Kaynağa göre, 1043 yılında Konstantin Monomakh'ın Konstantinopolis'teki hükümdarlığı sırasında, "İskit tüccarları" yani Ruslar ile Yunanlılar arasında soylu bir Rus'un öldürüldüğü bir kavga çıktı. Bu durumun Rusya'nın Bizans'a karşı yeni bir sefere çıkmasının sebebi olması muhtemeldir. Rus Büyük Dükü Bilge Yaroslav, en büyük oğlu Vladimir'i çok sayıda gemide büyük bir orduyla bir sefere gönderdi.
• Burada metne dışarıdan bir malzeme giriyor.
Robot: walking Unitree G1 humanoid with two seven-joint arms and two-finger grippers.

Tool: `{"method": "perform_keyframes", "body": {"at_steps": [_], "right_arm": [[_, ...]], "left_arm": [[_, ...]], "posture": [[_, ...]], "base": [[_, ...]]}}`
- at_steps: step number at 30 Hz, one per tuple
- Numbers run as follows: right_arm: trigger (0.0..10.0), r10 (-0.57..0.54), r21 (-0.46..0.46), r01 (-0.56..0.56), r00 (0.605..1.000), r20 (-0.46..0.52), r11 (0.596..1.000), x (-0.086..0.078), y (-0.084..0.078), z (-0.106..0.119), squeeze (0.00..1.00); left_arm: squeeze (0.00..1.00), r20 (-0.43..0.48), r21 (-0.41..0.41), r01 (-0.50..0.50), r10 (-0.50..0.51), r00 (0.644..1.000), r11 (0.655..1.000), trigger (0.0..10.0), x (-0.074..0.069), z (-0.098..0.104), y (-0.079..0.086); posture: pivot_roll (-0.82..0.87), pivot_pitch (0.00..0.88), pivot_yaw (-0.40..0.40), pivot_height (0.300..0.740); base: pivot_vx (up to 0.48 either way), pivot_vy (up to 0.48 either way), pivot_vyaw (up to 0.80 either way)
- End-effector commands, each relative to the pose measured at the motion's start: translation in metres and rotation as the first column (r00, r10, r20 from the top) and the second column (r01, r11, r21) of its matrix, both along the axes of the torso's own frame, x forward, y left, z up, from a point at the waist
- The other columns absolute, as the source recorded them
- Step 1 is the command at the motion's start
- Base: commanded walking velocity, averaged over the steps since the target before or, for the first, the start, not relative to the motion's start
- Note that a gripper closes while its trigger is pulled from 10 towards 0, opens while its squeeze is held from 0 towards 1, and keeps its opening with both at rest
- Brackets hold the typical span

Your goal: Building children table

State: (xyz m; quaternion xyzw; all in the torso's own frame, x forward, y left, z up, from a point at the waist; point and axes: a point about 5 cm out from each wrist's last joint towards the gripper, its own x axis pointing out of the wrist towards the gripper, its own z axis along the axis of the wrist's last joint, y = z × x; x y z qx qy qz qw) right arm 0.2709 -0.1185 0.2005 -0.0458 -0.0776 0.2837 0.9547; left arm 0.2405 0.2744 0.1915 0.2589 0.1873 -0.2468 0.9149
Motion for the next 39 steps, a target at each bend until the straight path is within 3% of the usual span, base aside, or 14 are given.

Ancak Rus gemileri, özellikle ünlü "Yunan ateşi" sayesinde tam bir yenilgiye uğradı. Vladimir liderliğindeki Rus ordusunun kalıntıları aceleyle ayrıldı. Bu, Orta Çağ'da Konstantinopolis'e yapılan son Rus saldırısıydı. 11. yüzyılın ikinci yarısında modern güney Rusya'nın bozkırlarında Polovtsyalıların ortaya çıkışı şeklinde meydana gelen etnografik değişiklikler, Rus devletini Bizans ile doğrudan ilişkileri sürdürme fırsatından mahrum etti.